**Exercise**
When the line containing "machine's post at" is found in the data below, copy it and each line after it through the line containing "thing at (141, 145), step", exactly and with no others.

**Material provided**
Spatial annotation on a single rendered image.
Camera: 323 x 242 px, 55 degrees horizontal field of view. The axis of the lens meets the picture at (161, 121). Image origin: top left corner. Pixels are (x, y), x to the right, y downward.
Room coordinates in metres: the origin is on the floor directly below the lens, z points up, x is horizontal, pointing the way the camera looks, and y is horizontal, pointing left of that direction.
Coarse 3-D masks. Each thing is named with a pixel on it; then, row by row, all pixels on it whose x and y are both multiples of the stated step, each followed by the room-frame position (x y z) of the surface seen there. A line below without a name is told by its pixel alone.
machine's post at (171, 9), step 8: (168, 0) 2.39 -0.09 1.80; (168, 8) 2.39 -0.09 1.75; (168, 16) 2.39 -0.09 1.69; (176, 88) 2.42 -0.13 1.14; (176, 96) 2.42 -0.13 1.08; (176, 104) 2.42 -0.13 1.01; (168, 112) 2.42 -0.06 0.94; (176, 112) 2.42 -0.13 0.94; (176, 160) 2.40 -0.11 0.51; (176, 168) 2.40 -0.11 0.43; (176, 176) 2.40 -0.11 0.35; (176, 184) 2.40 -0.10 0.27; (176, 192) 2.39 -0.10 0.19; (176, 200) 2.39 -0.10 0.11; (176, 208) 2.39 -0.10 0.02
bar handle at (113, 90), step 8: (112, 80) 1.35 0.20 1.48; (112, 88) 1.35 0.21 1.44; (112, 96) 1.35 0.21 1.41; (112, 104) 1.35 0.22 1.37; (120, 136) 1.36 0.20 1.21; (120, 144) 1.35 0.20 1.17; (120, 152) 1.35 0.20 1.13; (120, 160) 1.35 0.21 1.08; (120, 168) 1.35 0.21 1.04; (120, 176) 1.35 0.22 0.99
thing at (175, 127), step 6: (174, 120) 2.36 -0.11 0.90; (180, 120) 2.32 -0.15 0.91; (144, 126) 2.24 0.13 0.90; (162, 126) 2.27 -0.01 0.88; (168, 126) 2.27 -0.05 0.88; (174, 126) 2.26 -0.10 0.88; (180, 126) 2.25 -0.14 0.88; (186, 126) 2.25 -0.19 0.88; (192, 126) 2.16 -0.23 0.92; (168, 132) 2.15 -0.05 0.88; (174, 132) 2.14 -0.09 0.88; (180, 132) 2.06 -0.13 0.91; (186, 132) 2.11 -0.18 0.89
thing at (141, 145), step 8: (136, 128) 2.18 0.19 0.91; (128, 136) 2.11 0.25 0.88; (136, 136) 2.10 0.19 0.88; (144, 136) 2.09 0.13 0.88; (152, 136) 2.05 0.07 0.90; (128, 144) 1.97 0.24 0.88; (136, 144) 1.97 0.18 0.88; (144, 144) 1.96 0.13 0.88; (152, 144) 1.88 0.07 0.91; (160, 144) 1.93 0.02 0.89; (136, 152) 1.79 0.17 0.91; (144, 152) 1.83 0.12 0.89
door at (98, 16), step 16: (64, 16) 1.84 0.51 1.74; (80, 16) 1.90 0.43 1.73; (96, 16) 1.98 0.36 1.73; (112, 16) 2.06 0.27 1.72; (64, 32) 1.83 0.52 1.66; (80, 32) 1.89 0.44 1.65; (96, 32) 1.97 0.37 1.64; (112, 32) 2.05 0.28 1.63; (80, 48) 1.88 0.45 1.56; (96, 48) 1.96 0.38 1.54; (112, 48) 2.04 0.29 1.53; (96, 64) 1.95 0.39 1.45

**Response area**
machine's post at (171, 9), step 8: (168, 0) 2.39 -0.09 1.80; (168, 8) 2.39 -0.09 1.75; (168, 16) 2.39 -0.09 1.69; (176, 88) 2.42 -0.13 1.14; (176, 96) 2.42 -0.13 1.08; (176, 104) 2.42 -0.13 1.01; (168, 112) 2.42 -0.06 0.94; (176, 112) 2.42 -0.13 0.94; (176, 160) 2.40 -0.11 0.51; (176, 168) 2.40 -0.11 0.43; (176, 176) 2.40 -0.11 0.35; (176, 184) 2.40 -0.10 0.27; (176, 192) 2.39 -0.10 0.19; (176, 200) 2.39 -0.10 0.11; (176, 208) 2.39 -0.10 0.02
bar handle at (113, 90), step 8: (112, 80) 1.35 0.20 1.48; (112, 88) 1.35 0.21 1.44; (112, 96) 1.35 0.21 1.41; (112, 104) 1.35 0.22 1.37; (120, 136) 1.36 0.20 1.21; (120, 144) 1.35 0.20 1.17; (120, 152) 1.35 0.20 1.13; (120, 160) 1.35 0.21 1.08; (120, 168) 1.35 0.21 1.04; (120, 176) 1.35 0.22 0.99
thing at (175, 127), step 6: (174, 120) 2.36 -0.11 0.90; (180, 120) 2.32 -0.15 0.91; (144, 126) 2.24 0.13 0.90; (162, 126) 2.27 -0.01 0.88; (168, 126) 2.27 -0.05 0.88; (174, 126) 2.26 -0.10 0.88; (180, 126) 2.25 -0.14 0.88; (186, 126) 2.25 -0.19 0.88; (192, 126) 2.16 -0.23 0.92; (168, 132) 2.15 -0.05 0.88; (174, 132) 2.14 -0.09 0.88; (180, 132) 2.06 -0.13 0.91; (186, 132) 2.11 -0.18 0.89
thing at (141, 145), step 8: (136, 128) 2.18 0.19 0.91; (128, 136) 2.11 0.25 0.88; (136, 136) 2.10 0.19 0.88; (144, 136) 2.09 0.13 0.88; (152, 136) 2.05 0.07 0.90; (128, 144) 1.97 0.24 0.88; (136, 144) 1.97 0.18 0.88; (144, 144) 1.96 0.13 0.88; (152, 144) 1.88 0.07 0.91; (160, 144) 1.93 0.02 0.89; (136, 152) 1.79 0.17 0.91; (144, 152) 1.83 0.12 0.89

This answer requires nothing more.